PROBLEM STATEMENT: Please print the data that follows, keeping every line exact.

DATA:
--------------------------------
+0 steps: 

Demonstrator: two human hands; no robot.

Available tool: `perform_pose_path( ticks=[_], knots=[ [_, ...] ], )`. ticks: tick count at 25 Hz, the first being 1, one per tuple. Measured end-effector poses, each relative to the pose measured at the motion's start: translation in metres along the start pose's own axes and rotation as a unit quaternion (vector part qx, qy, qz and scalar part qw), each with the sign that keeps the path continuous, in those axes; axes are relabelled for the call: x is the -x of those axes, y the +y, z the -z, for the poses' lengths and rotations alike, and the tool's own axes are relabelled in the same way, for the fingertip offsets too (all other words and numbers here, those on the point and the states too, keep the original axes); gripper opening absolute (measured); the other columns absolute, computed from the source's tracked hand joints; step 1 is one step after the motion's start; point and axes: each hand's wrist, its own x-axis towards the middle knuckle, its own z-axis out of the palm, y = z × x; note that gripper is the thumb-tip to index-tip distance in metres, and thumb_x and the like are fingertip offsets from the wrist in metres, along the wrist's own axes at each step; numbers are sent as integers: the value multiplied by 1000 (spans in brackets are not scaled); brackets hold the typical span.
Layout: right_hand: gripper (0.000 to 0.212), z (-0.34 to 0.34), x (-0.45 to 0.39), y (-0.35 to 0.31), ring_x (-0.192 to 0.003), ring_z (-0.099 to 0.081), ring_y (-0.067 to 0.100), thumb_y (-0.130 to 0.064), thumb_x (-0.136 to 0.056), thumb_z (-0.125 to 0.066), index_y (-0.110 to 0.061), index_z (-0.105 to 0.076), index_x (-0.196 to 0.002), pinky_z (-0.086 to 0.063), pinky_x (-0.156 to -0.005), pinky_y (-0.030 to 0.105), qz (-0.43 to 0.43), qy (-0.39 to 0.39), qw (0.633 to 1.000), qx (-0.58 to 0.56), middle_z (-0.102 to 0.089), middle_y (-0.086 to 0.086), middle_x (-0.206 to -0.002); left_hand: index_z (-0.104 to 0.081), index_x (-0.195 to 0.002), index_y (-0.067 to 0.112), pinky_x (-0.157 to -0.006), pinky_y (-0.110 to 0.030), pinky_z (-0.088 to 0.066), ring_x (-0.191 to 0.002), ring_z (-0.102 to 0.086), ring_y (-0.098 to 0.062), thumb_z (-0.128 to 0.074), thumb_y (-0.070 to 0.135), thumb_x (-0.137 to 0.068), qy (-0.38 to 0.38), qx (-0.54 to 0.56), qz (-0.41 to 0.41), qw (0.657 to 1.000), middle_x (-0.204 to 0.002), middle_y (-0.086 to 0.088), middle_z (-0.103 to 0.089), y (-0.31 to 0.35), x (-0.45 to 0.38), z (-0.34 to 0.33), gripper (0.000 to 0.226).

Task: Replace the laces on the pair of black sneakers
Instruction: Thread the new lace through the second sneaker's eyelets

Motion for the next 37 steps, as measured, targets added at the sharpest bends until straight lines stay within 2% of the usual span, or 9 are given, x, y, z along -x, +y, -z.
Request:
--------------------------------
RESPONSE:
+0 steps: 

Demonstrator: two human hands; no robot.

Available tool: `perform_pose_path( ticks=[_], knots=[ [_, ...] ], )`. ticks: tick count at 25 Hz, the first being 1, one per tuple. Measured end-effector poses, each relative to the pose measured at the motion's start: translation in metres along the start pose's own axes and rotation as a unit quaternion (vector part qx, qy, qz and scalar part qw), each with the sign that keeps the path continuous, in those axes; axes are relabelled for the call: x is the -x of those axes, y the +y, z the -z, for the poses' lengths and rotations alike, and the tool's own axes are relabelled in the same way, for the fingertip offsets too (all other words and numbers here, those on the point and the states too, keep the original axes); gripper opening absolute (measured); the other columns absolute, computed from the source's tracked hand joints; step 1 is one step after the motion's start; point and axes: each hand's wrist, its own x-axis towards the middle knuckle, its own z-axis out of the palm, y = z × x; note that gripper is the thumb-tip to index-tip distance in metres, and thumb_x and the like are fingertip offsets from the wrist in metres, along the wrist's own axes at each step; numbers are sent as integers: the value multiplied by 1000 (spans in brackets are not scaled); brackets hold the typical span.
Layout: right_hand: gripper (0.000 to 0.212), z (-0.34 to 0.34), x (-0.45 to 0.39), y (-0.35 to 0.31), ring_x (-0.192 to 0.003), ring_z (-0.099 to 0.081), ring_y (-0.067 to 0.100), thumb_y (-0.130 to 0.064), thumb_x (-0.136 to 0.056), thumb_z (-0.125 to 0.066), index_y (-0.110 to 0.061), index_z (-0.105 to 0.076), index_x (-0.196 to 0.002), pinky_z (-0.086 to 0.063), pinky_x (-0.156 to -0.005), pinky_y (-0.030 to 0.105), qz (-0.43 to 0.43), qy (-0.39 to 0.39), qw (0.633 to 1.000), qx (-0.58 to 0.56), middle_z (-0.102 to 0.089), middle_y (-0.086 to 0.086), middle_x (-0.206 to -0.002); left_hand: index_z (-0.104 to 0.081), index_x (-0.195 to 0.002), index_y (-0.067 to 0.112), pinky_x (-0.157 to -0.006), pinky_y (-0.110 to 0.030), pinky_z (-0.088 to 0.066), ring_x (-0.191 to 0.002), ring_z (-0.102 to 0.086), ring_y (-0.098 to 0.062), thumb_z (-0.128 to 0.074), thumb_y (-0.070 to 0.135), thumb_x (-0.137 to 0.068), qy (-0.38 to 0.38), qx (-0.54 to 0.56), qz (-0.41 to 0.41), qw (0.657 to 1.000), middle_x (-0.204 to 0.002), middle_y (-0.086 to 0.088), middle_z (-0.103 to 0.089), y (-0.31 to 0.35), x (-0.45 to 0.38), z (-0.34 to 0.33), gripper (0.000 to 0.226).

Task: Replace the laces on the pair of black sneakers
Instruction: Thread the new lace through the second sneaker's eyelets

Motion for the next 37 steps, as measured, targets added at the sharpest bends until straight lines stay within 2% of the usual span, or 9 are given, x, y, z along -x, +y, -z.
Request:

That is the entire output.